**Problem details:** All lines with the word "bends" in the material below are required.

**Given data:**
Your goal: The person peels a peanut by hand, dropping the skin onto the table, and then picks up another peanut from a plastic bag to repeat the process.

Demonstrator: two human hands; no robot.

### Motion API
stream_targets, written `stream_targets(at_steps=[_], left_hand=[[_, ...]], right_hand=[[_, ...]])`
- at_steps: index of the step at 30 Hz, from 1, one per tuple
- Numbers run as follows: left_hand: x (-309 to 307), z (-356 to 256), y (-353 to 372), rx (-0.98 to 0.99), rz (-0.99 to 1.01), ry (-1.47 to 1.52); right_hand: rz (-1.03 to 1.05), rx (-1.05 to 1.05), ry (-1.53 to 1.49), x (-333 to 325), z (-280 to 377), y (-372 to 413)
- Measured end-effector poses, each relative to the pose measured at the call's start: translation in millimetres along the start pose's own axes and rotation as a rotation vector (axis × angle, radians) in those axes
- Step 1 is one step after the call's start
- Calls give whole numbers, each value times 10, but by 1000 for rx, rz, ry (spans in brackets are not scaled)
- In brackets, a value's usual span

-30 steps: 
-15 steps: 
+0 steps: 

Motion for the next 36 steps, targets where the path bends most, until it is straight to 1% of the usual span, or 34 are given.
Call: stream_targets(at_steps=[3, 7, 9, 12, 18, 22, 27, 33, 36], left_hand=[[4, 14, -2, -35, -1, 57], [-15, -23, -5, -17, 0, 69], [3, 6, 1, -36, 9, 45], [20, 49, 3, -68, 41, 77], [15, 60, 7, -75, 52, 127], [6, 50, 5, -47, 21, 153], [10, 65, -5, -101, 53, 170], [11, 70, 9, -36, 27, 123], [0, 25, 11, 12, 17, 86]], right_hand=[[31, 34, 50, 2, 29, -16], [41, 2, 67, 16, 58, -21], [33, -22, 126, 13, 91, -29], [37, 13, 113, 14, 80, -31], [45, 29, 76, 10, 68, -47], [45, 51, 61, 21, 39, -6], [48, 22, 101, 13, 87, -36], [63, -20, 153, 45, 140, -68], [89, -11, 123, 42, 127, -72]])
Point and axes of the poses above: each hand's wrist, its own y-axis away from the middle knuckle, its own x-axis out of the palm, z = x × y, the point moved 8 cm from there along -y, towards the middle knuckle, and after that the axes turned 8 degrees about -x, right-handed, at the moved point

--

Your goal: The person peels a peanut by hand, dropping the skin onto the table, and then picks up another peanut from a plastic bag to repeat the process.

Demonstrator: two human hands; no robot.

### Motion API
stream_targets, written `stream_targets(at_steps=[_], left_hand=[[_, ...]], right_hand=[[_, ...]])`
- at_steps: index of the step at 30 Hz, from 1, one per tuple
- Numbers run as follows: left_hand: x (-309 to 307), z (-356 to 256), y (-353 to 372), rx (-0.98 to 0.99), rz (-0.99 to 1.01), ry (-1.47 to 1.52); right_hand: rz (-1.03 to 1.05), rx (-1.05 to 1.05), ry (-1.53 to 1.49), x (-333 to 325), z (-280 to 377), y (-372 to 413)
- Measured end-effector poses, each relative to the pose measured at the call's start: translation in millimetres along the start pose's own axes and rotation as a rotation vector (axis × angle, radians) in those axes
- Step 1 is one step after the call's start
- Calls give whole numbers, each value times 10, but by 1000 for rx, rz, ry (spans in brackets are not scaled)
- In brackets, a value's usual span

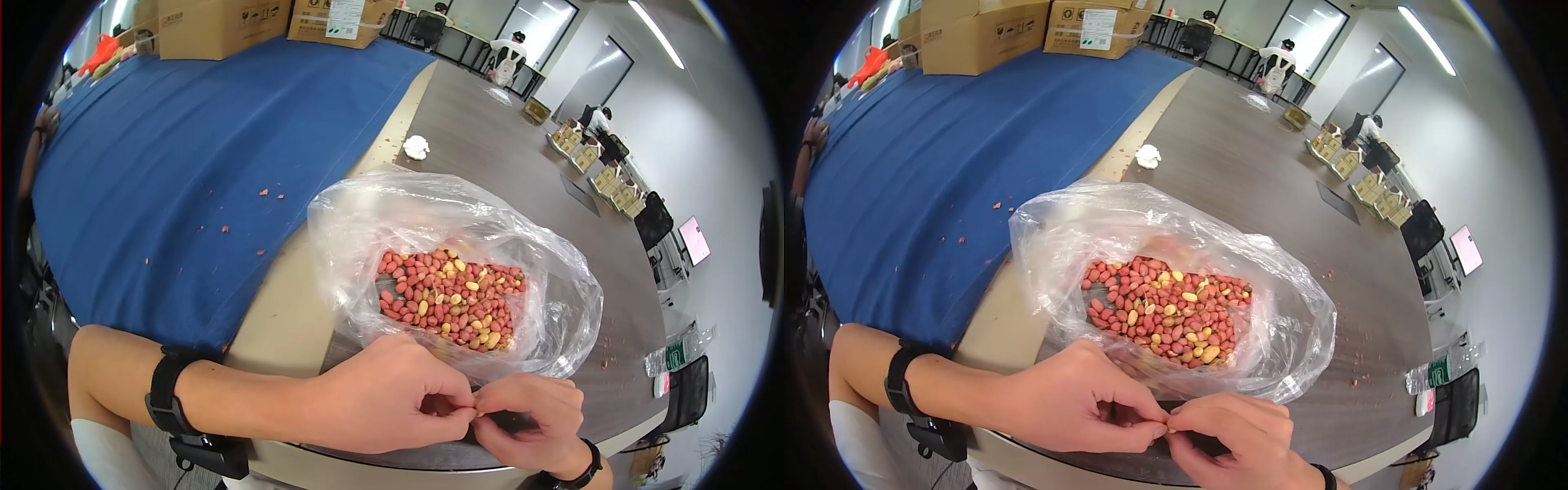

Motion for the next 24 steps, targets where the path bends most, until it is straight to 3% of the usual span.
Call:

**Reply:**
Motion for the next 36 steps, targets where the path bends most, until it is straight to 1% of the usual span, or 34 are given.
Motion for the next 24 steps, targets where the path bends most, until it is straight to 3% of the usual span.

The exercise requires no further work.